Read the data and repeat all of it exactly.
(GIVEN DATA begins)
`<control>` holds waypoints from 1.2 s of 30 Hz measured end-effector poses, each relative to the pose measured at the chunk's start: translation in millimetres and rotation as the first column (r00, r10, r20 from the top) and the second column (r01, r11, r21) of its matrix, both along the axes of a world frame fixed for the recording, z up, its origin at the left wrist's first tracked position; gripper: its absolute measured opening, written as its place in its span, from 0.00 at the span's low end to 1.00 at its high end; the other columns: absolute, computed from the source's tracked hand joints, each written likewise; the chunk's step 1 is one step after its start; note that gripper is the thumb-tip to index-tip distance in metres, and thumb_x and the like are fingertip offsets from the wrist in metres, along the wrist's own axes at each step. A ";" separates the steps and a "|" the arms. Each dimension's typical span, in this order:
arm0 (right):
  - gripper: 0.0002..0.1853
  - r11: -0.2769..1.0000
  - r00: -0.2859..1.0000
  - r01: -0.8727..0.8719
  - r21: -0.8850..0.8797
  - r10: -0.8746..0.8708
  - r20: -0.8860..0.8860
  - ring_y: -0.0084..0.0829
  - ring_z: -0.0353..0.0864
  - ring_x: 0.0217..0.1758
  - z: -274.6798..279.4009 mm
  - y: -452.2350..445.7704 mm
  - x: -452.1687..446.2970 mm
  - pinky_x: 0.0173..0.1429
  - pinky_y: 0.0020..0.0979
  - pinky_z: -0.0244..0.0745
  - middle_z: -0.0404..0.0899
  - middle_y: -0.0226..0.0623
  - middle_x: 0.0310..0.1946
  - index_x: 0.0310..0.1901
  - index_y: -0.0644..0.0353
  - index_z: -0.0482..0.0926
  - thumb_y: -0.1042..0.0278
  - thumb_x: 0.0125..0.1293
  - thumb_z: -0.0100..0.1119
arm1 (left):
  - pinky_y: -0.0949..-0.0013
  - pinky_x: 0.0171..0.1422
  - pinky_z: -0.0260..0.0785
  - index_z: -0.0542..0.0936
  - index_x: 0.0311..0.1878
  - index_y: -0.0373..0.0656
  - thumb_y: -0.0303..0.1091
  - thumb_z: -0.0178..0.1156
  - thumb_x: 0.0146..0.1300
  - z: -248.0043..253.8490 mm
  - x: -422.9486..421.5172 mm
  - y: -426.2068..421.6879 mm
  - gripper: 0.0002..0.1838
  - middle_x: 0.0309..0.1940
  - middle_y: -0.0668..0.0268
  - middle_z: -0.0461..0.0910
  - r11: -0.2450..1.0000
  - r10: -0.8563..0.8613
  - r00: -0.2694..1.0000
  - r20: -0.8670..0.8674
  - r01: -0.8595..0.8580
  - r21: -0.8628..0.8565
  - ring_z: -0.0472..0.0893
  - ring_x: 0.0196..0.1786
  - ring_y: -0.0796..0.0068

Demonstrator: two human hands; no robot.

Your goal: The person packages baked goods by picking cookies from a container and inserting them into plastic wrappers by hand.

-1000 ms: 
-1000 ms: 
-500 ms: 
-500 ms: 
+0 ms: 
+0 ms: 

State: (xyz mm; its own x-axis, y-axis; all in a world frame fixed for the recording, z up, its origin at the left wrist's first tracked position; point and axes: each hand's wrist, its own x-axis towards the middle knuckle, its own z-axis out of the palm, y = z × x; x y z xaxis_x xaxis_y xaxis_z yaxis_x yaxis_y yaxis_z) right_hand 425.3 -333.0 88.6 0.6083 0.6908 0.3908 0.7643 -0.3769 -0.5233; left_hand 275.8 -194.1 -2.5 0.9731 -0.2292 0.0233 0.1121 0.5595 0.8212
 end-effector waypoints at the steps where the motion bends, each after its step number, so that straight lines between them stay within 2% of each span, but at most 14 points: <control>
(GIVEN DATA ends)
◆ WRITTEN RESPONSE
`<control>` holds waypoints from 1.2 s of 30 Hz measured end-effector poses, each relative to the pose measured at the chunk's start: translation in millimetres and rotation as the first column (r00, r10, r20 from the top) and the second column (r01, r11, r21) of its matrix, both along the axes of a world frame fixed for the recording, z up, its origin at the left wrist's first tracked position; gripper: its absolute measured opening, written as its place in its span, from 0.00 at the span's low end to 1.00 at its high end; the other columns: absolute, computed from the source's tracked hand joints, each written likewise; the chunk's step 1 is one step after its start; note that gripper is the thumb-tip to index-tip distance in metres, and thumb_x and the like are fingertip offsets from the wrist in metres, along the wrist's own axes at each step. A ";" separates the steps and a "|" the arms. Each dimension's typical span, in this order:
arm0 (right):
  - gripper: 0.0002..0.1853
  - r11: -0.2769..1.0000
  - r00: -0.2859..1.0000
  - r01: -0.8727..0.8719
  - r21: -0.8850..0.8797
  - r10: -0.8746..0.8708
  - r20: -0.8860..0.8860
  - ring_y: -0.0084..0.0829
  - ring_z: -0.0353..0.0864
  - ring_x: 0.0217..0.1758
  - z: -274.6798..279.4009 mm
  - y: -452.2350..445.7704 mm
  - x: -452.1687..446.2970 mm
  - pinky_x: 0.0173..0.1429
  - pinky_y: 0.0020..0.0979
  - pinky_z: -0.0244..0.0745
  - middle_z: -0.0404..0.0899
  - middle_y: -0.0226..0.0623
  - middle_x: 0.0310..0.1946
  - index_x: 0.0310..0.1901
  - index_y: -0.0644..0.0353
  - index_z: -0.0482..0.0926
  - thumb_y: -0.1042..0.0278
  - thumb_x: 0.0125..0.1293
  - thumb_z: -0.0100..0.1119
arm1 (left):
  - pinky_y: -0.0949..-0.0013
  - pinky_x: 0.0171..0.1422
  - pinky_z: -0.0260..0.0785
  - index_z: -0.0542..0.0936
  - index_x: 0.0311..0.1878
  - index_y: -0.0373..0.0656
  - thumb_y: -0.0303..0.1091
  - thumb_z: -0.0178..0.1156
  - thumb_x: 0.0146..0.1300
  - z: -248.0043..253.8490 mm
  - x: -422.9486..421.5172 mm
  - y: -426.2068..421.6879 mm
  - gripper: 0.0002..0.1838
  - middle_x: 0.0309..0.1940
  - middle_y: -0.0668..0.0268
  - middle_z: -0.0461..0.0910
  - r11: -0.2450..1.0000
  - r10: -0.8563..0.8613
  - r00: -0.2694..1.0000
  - r20: -0.8670..0.8674
  - r01: -0.8595..0.8580
  - r21: -0.8628..0.8565
  - ring_z: -0.0472..0.0893
  - ring_x: 0.0196..0.1786
  - ring_y: -0.0796..0.0068

Demonstrator: two human hands; no robot.

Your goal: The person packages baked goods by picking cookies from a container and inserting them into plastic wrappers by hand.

-1000 ms: 
-1000 ms: 
-500 ms: 
-500 ms: 
+0 ms: 
+0 ms: 

State: (xyz mm; its own x-axis, y-axis; all in a world frame fixed for the recording, z up, its origin at the left wrist's first tracked position; point and axes: each hand's wrist, its own x-axis towards the middle knuckle, its own z-axis out of the palm, y = z × x; x y z xaxis_x xaxis_y xaxis_z yaxis_x yaxis_y yaxis_z) right_hand 425.3 -333.0 88.6 0.6083 0.6908 0.3908 0.7643 -0.3769 -0.5233; left_hand 275.8 -194.1 -2.5 0.9731 -0.2292 0.0233 0.1121 0.5595 0.8212
 end-effector waypoints at the steps where the motion bends, each after its step number, so that straight lines between them stay within 2% of each span, but at most 14 points: <control>

That completes the answer to the exercise.